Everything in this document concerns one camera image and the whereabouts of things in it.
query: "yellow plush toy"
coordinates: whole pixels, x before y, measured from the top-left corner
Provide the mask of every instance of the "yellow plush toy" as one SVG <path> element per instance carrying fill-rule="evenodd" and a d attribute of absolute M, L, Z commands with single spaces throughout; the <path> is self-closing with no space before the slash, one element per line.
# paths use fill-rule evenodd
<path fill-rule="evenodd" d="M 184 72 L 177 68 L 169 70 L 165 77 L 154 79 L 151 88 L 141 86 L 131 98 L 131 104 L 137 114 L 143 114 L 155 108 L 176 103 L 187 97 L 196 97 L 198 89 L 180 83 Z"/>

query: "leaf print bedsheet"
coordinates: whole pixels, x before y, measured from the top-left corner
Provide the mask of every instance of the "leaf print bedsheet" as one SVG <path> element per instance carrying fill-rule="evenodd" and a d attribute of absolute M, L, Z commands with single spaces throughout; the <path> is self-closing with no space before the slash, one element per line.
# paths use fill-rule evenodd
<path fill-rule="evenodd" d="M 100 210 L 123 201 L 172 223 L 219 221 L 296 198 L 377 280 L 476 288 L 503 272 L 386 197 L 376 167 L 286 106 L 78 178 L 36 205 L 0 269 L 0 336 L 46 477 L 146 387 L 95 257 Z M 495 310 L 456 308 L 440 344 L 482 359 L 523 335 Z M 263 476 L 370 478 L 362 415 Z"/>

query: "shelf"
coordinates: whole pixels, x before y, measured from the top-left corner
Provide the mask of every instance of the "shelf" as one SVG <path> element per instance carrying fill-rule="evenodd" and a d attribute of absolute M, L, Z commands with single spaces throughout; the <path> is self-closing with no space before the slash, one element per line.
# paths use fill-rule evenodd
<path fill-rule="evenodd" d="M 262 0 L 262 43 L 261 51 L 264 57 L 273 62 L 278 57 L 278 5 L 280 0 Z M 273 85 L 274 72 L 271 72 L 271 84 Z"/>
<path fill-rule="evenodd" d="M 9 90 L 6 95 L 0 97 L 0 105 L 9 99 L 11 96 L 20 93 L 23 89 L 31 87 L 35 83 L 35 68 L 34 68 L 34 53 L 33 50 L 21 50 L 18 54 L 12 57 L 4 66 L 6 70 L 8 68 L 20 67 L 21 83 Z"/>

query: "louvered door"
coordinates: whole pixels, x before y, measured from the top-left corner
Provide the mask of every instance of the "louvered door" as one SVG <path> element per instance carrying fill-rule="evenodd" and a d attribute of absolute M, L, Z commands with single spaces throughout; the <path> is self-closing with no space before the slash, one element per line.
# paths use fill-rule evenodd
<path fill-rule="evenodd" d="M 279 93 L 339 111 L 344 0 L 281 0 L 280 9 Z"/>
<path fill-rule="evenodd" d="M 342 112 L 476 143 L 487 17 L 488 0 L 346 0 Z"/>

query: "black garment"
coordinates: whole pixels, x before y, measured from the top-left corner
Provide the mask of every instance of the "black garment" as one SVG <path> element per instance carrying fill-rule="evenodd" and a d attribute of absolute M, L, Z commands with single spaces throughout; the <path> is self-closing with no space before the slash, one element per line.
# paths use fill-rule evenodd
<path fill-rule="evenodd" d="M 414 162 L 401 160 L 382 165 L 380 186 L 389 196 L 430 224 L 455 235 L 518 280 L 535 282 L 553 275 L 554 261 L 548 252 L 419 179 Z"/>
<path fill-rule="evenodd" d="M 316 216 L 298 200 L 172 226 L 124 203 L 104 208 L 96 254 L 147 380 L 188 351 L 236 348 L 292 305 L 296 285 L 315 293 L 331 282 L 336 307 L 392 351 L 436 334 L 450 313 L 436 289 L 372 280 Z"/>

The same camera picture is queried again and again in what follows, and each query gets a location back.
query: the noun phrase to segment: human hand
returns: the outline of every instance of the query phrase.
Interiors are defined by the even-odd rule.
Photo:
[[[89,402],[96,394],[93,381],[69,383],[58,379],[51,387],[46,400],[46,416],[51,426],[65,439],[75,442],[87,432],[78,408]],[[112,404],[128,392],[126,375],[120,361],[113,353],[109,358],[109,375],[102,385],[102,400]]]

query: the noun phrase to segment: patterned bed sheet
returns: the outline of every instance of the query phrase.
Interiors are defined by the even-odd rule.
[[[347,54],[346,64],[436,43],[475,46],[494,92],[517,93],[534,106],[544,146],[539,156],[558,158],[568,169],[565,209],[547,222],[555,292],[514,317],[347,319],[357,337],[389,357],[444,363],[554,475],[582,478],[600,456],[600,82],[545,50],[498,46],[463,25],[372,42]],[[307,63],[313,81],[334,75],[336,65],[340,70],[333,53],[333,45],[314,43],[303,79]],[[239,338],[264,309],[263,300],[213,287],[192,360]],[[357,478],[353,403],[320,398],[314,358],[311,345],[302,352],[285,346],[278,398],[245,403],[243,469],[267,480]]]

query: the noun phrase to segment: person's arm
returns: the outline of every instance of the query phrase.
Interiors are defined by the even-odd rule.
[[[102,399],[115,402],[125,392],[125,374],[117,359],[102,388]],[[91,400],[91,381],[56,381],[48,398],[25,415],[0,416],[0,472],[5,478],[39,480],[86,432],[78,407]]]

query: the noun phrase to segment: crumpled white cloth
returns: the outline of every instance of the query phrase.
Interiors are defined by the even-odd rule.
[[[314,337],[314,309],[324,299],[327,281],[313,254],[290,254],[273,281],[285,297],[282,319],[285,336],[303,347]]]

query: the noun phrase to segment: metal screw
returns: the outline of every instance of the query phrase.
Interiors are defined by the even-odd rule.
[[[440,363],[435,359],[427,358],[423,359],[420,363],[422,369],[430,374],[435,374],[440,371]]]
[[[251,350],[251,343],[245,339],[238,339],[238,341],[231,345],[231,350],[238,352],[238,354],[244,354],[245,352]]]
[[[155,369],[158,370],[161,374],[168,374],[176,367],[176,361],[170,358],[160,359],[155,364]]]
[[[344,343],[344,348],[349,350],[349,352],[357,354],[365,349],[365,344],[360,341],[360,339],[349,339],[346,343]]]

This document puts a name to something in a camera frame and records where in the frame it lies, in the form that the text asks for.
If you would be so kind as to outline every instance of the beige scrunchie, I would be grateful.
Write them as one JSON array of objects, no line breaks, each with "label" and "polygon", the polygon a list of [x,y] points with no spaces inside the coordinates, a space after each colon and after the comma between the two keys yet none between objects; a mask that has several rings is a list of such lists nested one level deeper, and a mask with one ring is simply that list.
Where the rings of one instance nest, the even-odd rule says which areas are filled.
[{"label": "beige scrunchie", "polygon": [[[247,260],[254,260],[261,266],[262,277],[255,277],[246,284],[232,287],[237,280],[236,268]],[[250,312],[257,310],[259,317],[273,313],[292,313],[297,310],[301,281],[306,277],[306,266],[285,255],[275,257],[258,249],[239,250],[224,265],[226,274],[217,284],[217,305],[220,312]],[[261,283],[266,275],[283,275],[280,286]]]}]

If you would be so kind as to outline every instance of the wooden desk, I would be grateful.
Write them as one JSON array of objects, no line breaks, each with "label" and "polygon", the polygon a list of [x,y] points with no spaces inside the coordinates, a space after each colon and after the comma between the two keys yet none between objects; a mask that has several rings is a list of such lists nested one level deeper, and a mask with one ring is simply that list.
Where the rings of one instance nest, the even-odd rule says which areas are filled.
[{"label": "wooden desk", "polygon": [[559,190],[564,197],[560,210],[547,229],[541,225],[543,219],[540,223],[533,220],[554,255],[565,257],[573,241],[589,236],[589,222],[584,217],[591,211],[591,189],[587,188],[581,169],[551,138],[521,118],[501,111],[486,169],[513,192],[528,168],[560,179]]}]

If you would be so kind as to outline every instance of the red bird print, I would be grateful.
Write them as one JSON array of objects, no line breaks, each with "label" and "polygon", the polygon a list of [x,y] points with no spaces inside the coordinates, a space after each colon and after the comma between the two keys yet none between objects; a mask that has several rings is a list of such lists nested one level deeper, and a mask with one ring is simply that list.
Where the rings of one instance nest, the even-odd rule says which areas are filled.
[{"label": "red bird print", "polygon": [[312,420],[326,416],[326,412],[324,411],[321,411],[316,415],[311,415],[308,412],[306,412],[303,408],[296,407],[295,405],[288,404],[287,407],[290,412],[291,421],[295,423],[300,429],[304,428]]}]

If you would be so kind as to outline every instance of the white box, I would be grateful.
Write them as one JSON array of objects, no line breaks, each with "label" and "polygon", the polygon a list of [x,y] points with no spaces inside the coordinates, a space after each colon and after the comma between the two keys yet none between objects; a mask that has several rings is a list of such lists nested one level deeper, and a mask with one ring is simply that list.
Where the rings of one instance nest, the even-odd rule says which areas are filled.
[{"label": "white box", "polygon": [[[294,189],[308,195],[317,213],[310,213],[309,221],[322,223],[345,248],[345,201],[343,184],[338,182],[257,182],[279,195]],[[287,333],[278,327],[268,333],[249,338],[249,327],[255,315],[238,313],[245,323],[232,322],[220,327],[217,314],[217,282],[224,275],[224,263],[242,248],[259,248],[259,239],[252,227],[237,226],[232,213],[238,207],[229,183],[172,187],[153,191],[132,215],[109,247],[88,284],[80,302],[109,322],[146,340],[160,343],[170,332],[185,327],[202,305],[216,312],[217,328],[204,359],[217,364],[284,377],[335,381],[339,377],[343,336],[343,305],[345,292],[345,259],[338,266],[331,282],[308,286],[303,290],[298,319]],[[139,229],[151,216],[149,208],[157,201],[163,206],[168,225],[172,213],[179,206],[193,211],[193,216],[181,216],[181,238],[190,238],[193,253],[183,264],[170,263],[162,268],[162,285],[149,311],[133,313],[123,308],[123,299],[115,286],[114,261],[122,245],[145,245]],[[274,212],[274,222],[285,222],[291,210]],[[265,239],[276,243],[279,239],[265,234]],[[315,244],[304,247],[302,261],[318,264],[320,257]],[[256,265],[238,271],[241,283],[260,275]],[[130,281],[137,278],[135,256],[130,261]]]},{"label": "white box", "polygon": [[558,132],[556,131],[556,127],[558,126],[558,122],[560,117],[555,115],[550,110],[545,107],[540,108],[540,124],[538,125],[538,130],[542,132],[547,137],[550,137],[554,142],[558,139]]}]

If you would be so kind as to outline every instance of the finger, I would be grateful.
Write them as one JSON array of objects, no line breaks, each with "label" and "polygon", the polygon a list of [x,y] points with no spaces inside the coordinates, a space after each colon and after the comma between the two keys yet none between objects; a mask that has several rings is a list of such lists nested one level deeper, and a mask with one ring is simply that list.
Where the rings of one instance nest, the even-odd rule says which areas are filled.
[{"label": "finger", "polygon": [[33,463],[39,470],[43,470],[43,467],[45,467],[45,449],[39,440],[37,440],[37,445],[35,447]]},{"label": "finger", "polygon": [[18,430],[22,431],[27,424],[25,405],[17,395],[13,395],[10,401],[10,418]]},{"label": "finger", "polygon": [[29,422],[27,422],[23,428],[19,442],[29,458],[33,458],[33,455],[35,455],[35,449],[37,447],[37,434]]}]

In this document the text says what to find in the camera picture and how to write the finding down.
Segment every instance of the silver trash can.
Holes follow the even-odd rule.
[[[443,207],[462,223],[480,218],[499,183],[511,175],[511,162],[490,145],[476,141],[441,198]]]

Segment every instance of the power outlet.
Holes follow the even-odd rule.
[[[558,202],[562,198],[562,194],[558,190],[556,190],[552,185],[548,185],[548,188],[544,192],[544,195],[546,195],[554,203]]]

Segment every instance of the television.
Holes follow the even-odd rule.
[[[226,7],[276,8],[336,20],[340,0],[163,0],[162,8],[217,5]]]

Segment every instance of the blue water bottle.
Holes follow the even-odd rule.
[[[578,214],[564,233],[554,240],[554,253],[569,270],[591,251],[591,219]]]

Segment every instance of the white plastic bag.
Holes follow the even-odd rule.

· · ·

Exercise aim — Tally the lines of the entries that include the word "shelf" and give only the total.

Finished exercise — 2